“幕僚?”李世民眼中陡然射出一道精光,这等身份,基本上等同于房玄龄跟杜如晦了,如此一名重要的人却是神秘失踪,儿子还被送进了宫中当了一名宦官?
“他到底是什么身份?”李世民追问。
“不知,不过似乎与道门有关。”魏徵回道,“离开的那一次也与道门有关。”
“他的身边还有谁?”
“就只有一名苏家少年郎,据说发妻生下孩子之后离世,多年来一直父子两人。”
“尔可知仅仅凭借这些,便是死罪?”李世民冷笑。
“殿下,苏家少年郎乃苏家唯一香火,且年少无知,涉世未深,这般大事,怎会又与他有关?”魏徵急忙解释,“而这一切,真要论缘由,乃罪臣一人所为,请殿下放过苏家少年郎一命!”

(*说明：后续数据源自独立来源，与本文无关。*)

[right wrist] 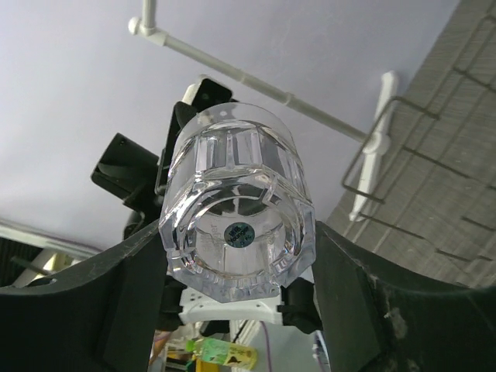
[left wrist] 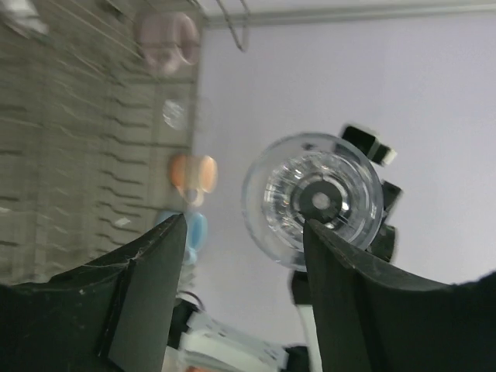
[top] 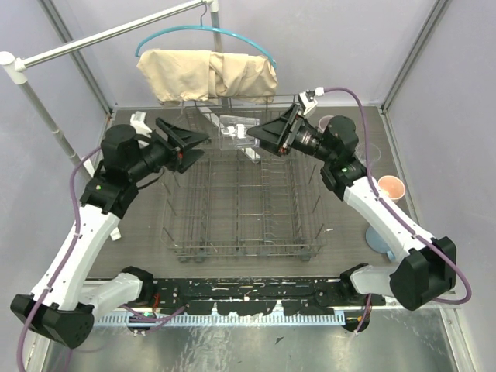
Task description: Load the cups into the dish rack
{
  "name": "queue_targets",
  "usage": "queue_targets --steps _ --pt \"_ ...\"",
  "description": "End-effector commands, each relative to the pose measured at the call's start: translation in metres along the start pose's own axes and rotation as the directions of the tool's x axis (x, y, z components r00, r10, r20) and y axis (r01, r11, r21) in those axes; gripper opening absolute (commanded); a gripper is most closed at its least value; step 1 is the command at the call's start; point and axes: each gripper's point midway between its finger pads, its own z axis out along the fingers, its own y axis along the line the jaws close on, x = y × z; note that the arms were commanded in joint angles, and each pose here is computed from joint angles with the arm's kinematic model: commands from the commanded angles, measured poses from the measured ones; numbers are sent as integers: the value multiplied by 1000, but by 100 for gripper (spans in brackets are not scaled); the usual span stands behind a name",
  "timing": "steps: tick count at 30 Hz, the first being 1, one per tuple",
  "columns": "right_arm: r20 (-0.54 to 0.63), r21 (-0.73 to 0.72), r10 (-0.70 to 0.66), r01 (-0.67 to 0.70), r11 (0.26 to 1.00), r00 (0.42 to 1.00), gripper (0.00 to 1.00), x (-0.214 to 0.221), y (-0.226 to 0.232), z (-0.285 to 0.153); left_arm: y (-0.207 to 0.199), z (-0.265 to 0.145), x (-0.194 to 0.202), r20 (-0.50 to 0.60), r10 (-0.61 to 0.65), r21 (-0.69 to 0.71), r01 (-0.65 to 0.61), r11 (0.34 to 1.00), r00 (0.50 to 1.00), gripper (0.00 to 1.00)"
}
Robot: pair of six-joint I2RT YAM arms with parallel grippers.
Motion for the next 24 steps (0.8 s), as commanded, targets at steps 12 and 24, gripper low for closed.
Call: queue_targets --steps 12,24 --pt "-114 594 -371 363 718 921 20 -61 -65 -55 119 -53 -63 -24 397 -533 -348 771 917 80" --pt "-306 871 -349 409 273 886 13 -92 -123 -119 158 -34 -53 -105 411 -494 -406 769 906 98"
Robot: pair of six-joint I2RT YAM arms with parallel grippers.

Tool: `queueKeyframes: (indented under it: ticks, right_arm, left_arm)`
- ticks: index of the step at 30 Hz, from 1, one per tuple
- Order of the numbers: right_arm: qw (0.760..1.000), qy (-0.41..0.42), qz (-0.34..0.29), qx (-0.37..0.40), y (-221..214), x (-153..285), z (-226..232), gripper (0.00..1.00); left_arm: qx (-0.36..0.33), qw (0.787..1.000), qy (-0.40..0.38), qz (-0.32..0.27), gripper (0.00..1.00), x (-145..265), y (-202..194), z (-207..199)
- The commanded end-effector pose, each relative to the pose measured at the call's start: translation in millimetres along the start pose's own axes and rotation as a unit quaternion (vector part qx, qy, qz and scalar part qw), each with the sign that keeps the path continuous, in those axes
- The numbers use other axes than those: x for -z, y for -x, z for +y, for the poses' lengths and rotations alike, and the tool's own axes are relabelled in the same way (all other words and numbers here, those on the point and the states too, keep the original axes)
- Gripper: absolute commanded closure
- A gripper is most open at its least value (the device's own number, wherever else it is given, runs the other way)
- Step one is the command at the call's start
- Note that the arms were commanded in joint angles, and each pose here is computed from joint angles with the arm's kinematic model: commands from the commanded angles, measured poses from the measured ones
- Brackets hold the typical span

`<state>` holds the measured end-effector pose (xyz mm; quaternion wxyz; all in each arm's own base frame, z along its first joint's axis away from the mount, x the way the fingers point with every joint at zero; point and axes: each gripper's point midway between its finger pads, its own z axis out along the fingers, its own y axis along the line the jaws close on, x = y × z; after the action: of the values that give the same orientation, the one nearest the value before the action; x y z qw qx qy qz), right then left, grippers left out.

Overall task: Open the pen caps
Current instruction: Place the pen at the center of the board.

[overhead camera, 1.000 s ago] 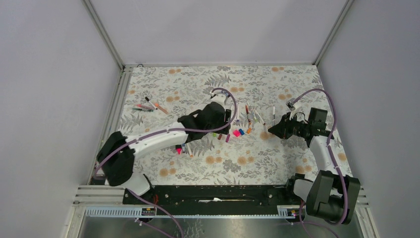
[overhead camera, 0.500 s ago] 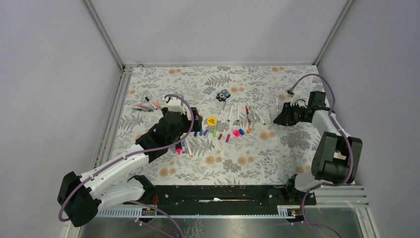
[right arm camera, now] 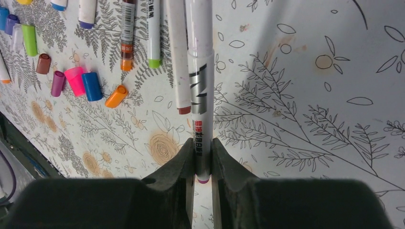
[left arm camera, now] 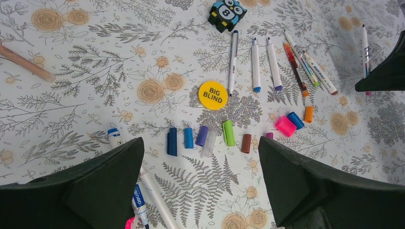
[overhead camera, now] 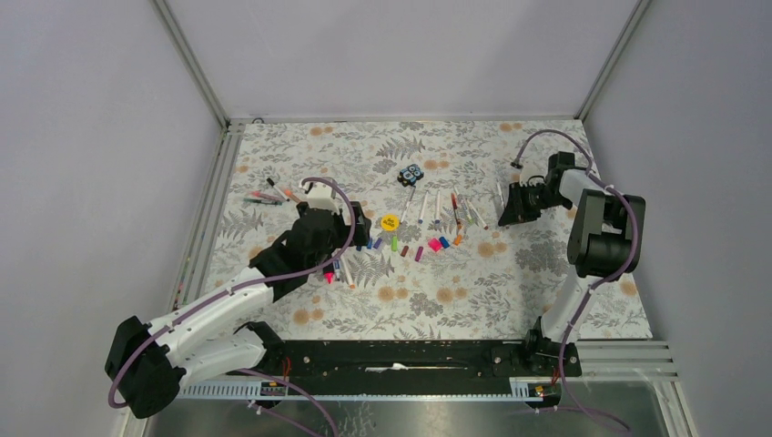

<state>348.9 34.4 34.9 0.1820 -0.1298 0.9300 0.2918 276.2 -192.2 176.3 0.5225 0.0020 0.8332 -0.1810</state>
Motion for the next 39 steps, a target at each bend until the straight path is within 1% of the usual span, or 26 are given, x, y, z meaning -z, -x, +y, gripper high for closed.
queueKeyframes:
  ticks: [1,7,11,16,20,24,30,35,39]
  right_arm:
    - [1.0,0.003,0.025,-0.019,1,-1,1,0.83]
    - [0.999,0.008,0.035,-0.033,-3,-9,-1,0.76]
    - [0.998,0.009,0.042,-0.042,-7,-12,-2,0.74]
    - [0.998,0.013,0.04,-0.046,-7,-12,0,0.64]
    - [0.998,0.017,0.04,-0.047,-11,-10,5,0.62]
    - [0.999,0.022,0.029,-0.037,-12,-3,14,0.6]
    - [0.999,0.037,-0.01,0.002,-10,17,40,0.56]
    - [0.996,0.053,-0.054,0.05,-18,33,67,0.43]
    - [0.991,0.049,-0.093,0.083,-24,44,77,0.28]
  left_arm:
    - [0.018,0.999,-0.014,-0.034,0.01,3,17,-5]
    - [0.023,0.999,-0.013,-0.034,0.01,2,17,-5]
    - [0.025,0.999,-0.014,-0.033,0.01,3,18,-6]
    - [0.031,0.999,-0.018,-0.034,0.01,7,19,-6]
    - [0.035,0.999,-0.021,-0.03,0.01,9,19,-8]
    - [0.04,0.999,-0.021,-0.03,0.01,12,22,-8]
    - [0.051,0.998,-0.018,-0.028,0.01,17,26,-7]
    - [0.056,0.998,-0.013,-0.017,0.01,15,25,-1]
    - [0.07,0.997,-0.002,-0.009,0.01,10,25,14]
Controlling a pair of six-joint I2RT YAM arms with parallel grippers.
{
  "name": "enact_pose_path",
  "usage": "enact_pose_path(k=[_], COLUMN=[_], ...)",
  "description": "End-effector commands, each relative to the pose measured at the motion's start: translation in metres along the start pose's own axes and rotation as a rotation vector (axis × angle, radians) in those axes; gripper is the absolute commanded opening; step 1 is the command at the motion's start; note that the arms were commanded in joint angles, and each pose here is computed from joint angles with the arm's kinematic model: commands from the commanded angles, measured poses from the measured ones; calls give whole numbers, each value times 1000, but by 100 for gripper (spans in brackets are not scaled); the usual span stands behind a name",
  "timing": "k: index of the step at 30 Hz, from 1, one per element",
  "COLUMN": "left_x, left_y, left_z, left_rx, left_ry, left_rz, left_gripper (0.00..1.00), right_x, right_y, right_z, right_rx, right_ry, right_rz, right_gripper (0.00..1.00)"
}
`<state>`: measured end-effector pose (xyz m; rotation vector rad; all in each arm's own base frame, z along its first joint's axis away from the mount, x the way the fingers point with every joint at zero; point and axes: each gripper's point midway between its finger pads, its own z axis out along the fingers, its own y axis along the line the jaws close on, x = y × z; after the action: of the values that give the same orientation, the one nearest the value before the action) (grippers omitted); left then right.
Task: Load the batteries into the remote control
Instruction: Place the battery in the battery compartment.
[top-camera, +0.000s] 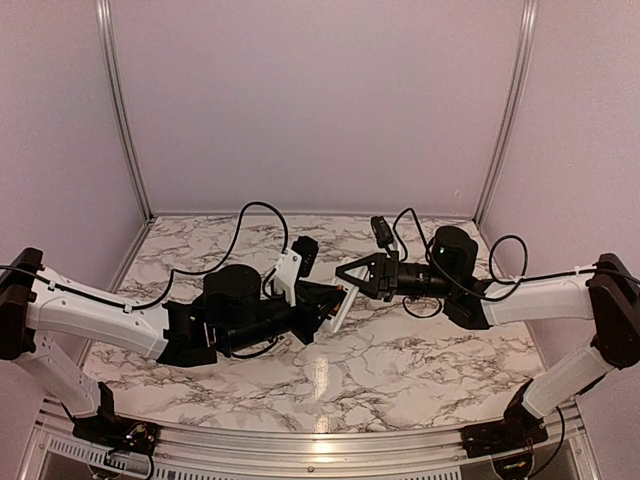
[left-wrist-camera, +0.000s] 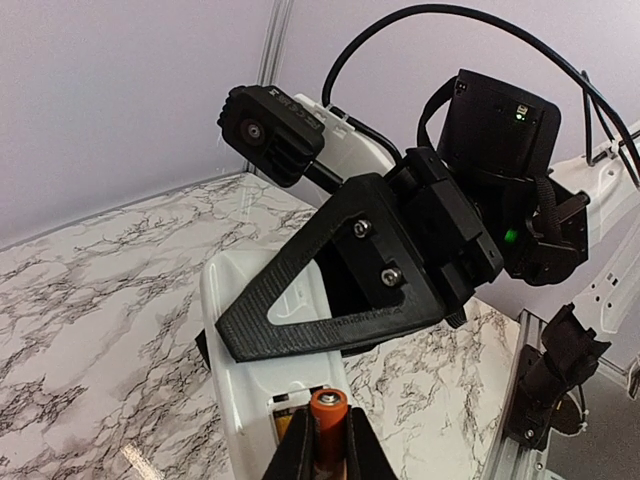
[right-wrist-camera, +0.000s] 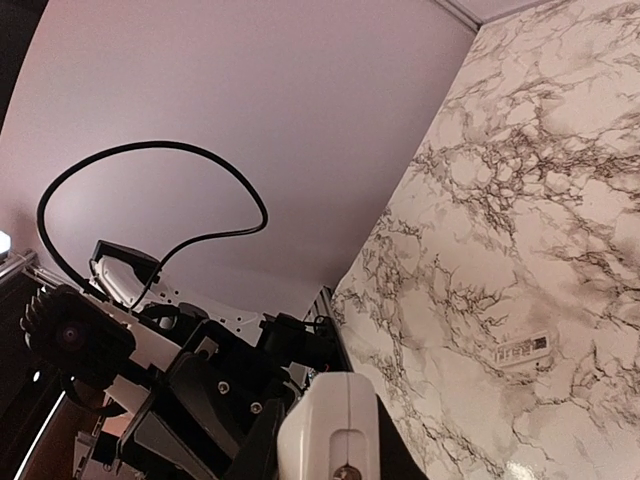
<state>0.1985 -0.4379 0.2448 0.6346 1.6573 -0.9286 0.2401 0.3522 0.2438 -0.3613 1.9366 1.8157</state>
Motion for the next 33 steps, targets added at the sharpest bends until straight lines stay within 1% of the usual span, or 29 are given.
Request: enact_pose_path(k=[1,14,22,28,30,33], left_x=[13,44,48,50,49,49], left_y=[4,21,24,23,23,23], left_z=[3,2,6,9,9,9], left_rx=[-25,-92,-117,-118,-118,-118], left_ry=[28,114,147,156,155,156], left_rz=[19,42,58,63,61,62], left_gripper=[0,0,13,16,20,23], right_x=[0,-1,1,1,1,2], right_y=[15,20,12,11,9,8], right_z=[2,0,1,1,1,1], right_rx=[-58,-89,-71,-72,-69,-66], right_ry=[1,1,11,12,12,15], right_rz=[-3,25,46,52,51,54], right_gripper=[0,0,0,0,0,0])
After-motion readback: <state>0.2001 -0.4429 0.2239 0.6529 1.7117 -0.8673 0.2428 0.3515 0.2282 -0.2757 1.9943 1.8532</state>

“二郎,妾观苏阳不过也是一孩童,还是被迫而为,真要怪罪,也怪罪不到他身上去。”长孙太子妃适当的开口。
“罢了。”李世民摆了摆手,“孤也知此事与玄成无关,尔便放心吧。苏阳的事,玄成不可与外人说,此事,当做未曾发生过。”
“多谢殿下!臣定当死守这个秘密!”魏徵松了一口气,玄成是他的字,李世民会称呼他的字,也代表着是一种态度。
若要问罪,就不是这么好声好气了。
“玄成有空可以过去探望,不过今晚就不必了。”李世民又说道,“夜深了,路上小心。”